**Aim of the task**
Go through the material and pull out every line with the string "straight" in it.

Segment Start: Data records

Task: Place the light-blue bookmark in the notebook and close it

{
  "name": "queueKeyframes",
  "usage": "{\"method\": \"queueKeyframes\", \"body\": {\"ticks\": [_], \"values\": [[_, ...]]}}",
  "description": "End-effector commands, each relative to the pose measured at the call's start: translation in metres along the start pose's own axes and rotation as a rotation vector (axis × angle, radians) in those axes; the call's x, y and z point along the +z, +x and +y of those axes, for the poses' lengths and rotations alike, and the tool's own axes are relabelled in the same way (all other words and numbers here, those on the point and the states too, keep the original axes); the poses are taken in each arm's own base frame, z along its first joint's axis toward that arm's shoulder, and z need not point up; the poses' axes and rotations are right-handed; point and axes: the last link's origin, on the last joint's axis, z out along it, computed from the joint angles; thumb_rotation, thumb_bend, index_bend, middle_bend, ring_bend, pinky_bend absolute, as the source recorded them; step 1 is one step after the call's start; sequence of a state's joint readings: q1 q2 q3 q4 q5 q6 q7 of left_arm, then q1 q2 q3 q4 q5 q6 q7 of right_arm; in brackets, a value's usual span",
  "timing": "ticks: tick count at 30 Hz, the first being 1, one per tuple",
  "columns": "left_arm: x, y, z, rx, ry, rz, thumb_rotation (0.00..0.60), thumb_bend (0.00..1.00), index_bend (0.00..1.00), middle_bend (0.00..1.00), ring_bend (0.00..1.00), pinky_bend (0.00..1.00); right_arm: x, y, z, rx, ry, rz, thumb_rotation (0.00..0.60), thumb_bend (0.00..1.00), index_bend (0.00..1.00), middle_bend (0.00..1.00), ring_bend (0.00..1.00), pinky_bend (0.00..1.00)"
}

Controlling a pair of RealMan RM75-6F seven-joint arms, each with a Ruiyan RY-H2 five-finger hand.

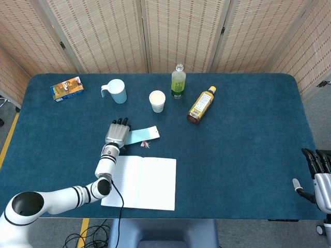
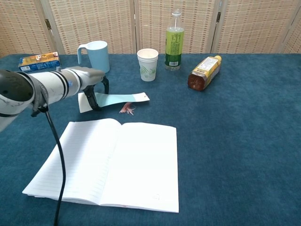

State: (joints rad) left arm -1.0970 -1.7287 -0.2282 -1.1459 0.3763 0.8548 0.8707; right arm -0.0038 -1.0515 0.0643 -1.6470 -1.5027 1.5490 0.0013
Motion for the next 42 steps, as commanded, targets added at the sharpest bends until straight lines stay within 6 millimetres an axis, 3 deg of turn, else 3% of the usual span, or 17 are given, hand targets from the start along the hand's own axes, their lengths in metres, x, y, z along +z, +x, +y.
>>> {"method": "queueKeyframes", "body": {"ticks": [1, 10, 19, 35, 42], "values": [[-0.004, 0.006, -0.002, 0.0, -0.042, 0.017, 0.6, 0.27, 0.36, 0.09, 0.1, 0.17, 0.001, 0.0, -0.001, 0.0, 0.003, 0.001, 0.6, 0.28, 0.0, 0.1, 0.05, 0.11], [-0.024, 0.026, -0.001, -0.009, -0.199, 0.084, 0.6, 0.27, 0.36, 0.09, 0.1, 0.17, 0.002, 0.002, -0.004, -0.005, 0.014, 0.006, 0.6, 0.28, 0.0, 0.1, 0.05, 0.11], [-0.076, 0.037, 0.014, 0.054, -0.464, 0.164, 0.6, 0.27, 0.36, 0.09, 0.1, 0.17, 0.002, 0.004, -0.008, -0.008, 0.026, 0.009, 0.6, 0.28, 0.0, 0.1, 0.05, 0.11], [-0.18, 0.016, 0.045, 0.19, -0.947, 0.235, 0.6, 0.27, 0.36, 0.09, 0.1, 0.17, -0.003, 0.005, -0.01, -0.008, 0.03, 0.015, 0.6, 0.28, 0.0, 0.1, 0.05, 0.11], [-0.194, 0.002, 0.048, 0.307, -1.056, 0.219, 0.6, 0.27, 0.37, 0.09, 0.1, 0.17, -0.005, 0.005, -0.009, -0.005, 0.026, 0.016, 0.6, 0.28, 0.0, 0.1, 0.05, 0.11]]}}
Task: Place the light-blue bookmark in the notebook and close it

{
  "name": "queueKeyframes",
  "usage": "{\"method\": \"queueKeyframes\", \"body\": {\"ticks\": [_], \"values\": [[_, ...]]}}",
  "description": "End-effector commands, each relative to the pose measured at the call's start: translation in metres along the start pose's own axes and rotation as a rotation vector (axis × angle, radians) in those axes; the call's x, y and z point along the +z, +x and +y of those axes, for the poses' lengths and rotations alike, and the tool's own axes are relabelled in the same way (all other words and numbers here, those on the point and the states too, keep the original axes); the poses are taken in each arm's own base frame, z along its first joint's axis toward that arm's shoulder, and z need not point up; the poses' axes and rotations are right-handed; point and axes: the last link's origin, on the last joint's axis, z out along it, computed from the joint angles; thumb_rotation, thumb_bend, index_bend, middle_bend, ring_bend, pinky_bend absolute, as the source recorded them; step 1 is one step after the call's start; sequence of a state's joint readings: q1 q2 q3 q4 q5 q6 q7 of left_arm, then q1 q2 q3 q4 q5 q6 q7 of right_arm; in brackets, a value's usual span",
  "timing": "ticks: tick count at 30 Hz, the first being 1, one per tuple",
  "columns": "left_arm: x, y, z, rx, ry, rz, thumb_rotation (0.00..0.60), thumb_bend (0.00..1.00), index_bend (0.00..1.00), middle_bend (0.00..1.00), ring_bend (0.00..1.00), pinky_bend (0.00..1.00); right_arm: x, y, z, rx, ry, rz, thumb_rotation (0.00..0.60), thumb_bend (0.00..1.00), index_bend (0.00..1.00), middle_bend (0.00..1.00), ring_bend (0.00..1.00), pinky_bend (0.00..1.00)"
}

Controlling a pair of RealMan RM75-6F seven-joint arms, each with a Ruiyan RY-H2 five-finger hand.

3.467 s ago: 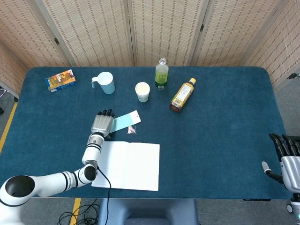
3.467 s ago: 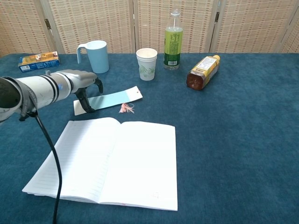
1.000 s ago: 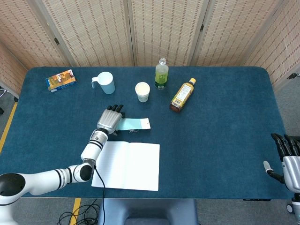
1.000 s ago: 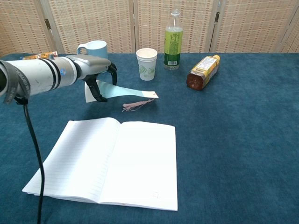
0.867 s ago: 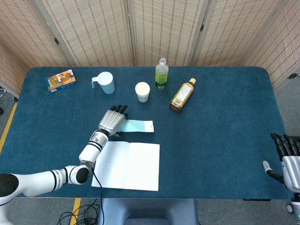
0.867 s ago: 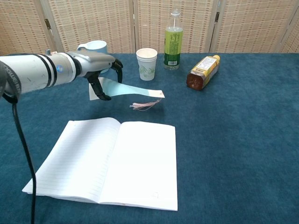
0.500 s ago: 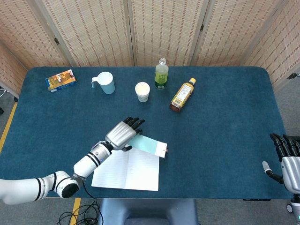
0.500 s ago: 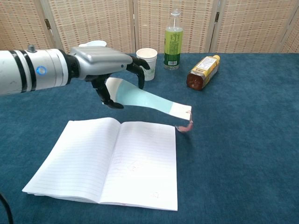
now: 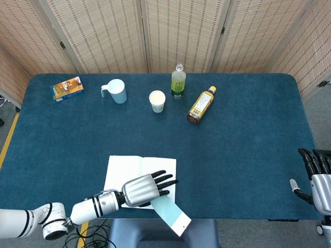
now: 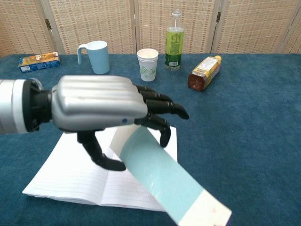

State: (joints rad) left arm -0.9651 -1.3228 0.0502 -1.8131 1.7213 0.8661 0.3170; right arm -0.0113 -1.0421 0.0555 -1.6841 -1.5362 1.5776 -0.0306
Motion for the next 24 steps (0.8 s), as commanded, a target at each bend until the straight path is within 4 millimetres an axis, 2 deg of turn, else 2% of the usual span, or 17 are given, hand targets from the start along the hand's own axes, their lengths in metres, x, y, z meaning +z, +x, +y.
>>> {"method": "queueKeyframes", "body": {"ticks": [1, 7, 14, 24], "values": [[-0.001, -0.007, 0.005, 0.041, -0.049, -0.034, 0.6, 0.27, 0.37, 0.09, 0.1, 0.17, -0.001, 0.0, 0.0, 0.001, 0.0, 0.0, 0.6, 0.28, 0.0, 0.1, 0.05, 0.11], [0.009, -0.017, -0.006, 0.076, -0.038, -0.07, 0.6, 0.27, 0.36, 0.09, 0.1, 0.17, -0.003, 0.0, 0.002, 0.002, -0.009, 0.002, 0.6, 0.28, 0.0, 0.1, 0.05, 0.11], [0.022, -0.023, -0.034, 0.119, 0.03, -0.083, 0.6, 0.27, 0.36, 0.09, 0.1, 0.17, -0.003, 0.0, 0.002, 0.002, -0.011, 0.005, 0.6, 0.28, 0.0, 0.1, 0.05, 0.11], [0.026, -0.036, -0.061, 0.188, 0.111, -0.116, 0.6, 0.27, 0.32, 0.09, 0.1, 0.17, -0.004, 0.001, 0.002, 0.001, -0.012, 0.005, 0.6, 0.28, 0.0, 0.1, 0.05, 0.11]]}}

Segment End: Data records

**Response to the task**
Motion for the next 42 steps, as commanded, targets added at the sharpest bends until straight lines stay within 6 millimetres an axis, 3 deg of turn, else 3% of the usual span, or 17 are given, hand targets from the start along the hand's own axes, their lengths in metres, x, y, z along +z, +x, +y.
Motion for the next 24 steps (0.8 s), as commanded, a target at each bend until the straight path is within 4 millimetres an axis, 2 deg of turn, else 2% of the usual span, or 17 are given, hand targets from the start along the hand's own axes, their lengths in metres, x, y, z meaning +z, +x, +y.

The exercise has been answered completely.